> [WHAT YOU HAVE TO DO] The required result is each line of the entries below containing the string "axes".
=== DATASET EXTRACT ===
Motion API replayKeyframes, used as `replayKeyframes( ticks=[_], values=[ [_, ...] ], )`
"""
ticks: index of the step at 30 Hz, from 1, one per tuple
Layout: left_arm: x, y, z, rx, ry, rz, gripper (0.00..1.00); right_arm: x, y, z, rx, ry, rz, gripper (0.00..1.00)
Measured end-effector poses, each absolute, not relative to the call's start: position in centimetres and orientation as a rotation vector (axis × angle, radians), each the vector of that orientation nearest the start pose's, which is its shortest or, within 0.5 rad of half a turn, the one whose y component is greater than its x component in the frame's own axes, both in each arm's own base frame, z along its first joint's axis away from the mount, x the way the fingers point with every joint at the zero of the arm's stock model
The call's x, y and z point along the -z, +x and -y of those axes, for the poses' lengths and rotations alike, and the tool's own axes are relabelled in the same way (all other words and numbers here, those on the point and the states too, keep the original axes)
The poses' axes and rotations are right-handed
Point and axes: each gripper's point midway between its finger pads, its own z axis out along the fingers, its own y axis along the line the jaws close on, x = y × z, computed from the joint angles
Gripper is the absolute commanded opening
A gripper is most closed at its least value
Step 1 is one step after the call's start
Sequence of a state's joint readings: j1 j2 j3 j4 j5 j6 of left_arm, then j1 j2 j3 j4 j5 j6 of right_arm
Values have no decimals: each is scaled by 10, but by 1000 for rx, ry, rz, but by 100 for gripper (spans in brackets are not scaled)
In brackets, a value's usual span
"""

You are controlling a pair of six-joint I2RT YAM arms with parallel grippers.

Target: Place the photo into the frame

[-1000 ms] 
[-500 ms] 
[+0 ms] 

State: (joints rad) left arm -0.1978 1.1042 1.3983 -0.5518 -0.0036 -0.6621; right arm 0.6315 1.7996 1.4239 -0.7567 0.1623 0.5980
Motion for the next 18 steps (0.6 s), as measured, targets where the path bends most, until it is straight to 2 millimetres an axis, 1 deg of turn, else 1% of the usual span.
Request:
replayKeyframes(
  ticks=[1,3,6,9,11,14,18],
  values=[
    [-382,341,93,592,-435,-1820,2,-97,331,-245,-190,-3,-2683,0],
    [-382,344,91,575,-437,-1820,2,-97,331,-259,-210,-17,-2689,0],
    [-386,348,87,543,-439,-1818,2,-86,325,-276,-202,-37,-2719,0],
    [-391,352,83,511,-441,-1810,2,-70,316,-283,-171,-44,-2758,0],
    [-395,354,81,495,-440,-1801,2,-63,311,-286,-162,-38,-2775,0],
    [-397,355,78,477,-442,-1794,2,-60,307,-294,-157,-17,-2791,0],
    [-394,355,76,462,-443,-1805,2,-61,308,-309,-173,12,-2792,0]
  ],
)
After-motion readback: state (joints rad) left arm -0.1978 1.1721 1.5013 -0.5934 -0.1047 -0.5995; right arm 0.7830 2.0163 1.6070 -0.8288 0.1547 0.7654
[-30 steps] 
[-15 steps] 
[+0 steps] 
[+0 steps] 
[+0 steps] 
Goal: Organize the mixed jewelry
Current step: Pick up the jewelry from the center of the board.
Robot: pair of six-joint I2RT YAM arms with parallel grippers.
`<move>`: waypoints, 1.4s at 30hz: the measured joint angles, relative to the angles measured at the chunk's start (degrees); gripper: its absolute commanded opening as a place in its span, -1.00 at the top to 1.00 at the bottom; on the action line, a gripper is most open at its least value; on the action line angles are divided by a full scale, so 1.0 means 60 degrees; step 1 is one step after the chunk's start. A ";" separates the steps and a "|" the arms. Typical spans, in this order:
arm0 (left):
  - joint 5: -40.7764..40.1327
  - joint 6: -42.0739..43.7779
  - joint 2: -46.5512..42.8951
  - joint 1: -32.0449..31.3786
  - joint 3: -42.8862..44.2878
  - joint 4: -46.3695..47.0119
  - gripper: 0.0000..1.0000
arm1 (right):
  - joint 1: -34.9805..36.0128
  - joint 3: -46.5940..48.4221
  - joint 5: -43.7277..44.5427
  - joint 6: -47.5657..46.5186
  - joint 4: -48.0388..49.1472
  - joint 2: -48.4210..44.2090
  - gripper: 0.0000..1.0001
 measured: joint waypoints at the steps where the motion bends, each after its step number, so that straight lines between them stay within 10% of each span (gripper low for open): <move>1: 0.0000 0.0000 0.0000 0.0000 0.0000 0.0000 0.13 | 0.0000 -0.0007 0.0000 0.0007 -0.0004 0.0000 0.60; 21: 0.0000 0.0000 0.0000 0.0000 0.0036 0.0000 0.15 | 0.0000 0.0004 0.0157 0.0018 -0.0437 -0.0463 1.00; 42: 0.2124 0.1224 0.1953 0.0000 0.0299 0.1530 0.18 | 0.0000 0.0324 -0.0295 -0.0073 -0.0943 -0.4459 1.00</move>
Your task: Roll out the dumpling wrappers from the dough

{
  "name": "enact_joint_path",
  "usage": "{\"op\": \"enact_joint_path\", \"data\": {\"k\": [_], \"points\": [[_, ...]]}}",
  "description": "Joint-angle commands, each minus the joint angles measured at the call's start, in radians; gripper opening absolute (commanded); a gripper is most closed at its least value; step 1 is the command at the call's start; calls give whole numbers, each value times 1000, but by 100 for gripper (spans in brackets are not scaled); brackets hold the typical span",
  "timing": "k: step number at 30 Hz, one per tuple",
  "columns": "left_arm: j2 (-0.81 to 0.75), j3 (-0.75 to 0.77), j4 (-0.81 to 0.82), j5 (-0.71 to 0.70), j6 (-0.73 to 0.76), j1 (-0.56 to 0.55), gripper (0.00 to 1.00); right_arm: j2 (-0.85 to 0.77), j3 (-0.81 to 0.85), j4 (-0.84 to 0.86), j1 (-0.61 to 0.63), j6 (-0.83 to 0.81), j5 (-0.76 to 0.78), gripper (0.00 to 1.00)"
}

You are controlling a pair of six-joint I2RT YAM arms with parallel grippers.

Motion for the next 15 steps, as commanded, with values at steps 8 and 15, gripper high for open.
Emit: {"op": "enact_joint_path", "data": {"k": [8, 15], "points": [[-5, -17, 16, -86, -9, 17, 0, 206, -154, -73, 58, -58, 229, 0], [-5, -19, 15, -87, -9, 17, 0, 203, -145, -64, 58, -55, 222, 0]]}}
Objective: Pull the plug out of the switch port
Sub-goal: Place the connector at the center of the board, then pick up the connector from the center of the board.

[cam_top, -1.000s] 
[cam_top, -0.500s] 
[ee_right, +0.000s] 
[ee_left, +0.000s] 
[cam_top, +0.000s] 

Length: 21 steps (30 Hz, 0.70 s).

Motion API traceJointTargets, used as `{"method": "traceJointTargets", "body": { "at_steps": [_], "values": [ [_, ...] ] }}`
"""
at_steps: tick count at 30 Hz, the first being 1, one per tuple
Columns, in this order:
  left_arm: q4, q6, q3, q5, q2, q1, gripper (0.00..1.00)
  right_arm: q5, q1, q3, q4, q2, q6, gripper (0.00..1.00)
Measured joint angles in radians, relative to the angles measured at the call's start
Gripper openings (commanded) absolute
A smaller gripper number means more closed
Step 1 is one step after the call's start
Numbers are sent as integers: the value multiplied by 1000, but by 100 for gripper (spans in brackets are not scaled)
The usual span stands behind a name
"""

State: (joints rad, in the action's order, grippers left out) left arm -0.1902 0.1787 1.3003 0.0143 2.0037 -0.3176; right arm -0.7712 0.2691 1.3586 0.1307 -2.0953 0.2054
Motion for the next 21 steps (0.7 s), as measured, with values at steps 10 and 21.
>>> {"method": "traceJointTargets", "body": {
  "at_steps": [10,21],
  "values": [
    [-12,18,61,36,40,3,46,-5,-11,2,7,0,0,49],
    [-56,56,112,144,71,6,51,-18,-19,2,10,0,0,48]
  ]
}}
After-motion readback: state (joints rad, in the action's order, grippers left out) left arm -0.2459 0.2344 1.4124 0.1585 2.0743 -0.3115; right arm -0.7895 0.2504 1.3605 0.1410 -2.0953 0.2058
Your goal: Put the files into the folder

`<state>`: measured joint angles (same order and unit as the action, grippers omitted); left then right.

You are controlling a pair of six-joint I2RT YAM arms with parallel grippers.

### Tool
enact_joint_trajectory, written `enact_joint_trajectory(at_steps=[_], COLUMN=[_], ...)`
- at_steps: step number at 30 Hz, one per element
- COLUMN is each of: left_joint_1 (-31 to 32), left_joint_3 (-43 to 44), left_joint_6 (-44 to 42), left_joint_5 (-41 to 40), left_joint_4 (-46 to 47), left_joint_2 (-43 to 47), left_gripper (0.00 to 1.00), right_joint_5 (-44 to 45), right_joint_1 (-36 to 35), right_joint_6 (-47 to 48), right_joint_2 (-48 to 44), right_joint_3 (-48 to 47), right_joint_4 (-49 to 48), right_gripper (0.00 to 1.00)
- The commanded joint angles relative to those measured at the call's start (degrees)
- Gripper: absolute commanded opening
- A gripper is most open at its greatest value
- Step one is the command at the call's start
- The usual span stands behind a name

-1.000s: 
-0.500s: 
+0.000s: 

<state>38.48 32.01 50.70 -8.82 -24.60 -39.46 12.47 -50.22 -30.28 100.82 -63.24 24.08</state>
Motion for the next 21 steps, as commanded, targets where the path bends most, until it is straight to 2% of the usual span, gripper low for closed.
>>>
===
> [RESULT OF THE TASK]
Measured end-effector poses, each absolute, not relative to the call's start: position in centimetres and orientation as a rotation vector (axis × angle, radians), each the vector of that orientation nearest the start pose's, which is its shortest or, within 0.5 rad of half a turn, the one whose y component is greater than its x component in the frame's own axes, both in each arm's own base frame, z along its first joint's axis away from the mount, x the way the fingers point with every joint at the zero of the arm's stock model
The call's x, y and z point along the -z, +x and -y of those axes, for the poses' lengths and rotations alike, and the tool's own axes are relabelled in the same way (all other words and numbers here, those on the point and the states too, keep the original axes)
The poses' axes and rotations are right-handed
Point and axes: each gripper's point midway between its finger pads, its own z axis out along the fingers, its own y axis along the line the jaws close on, x = y × z, computed from the joint angles

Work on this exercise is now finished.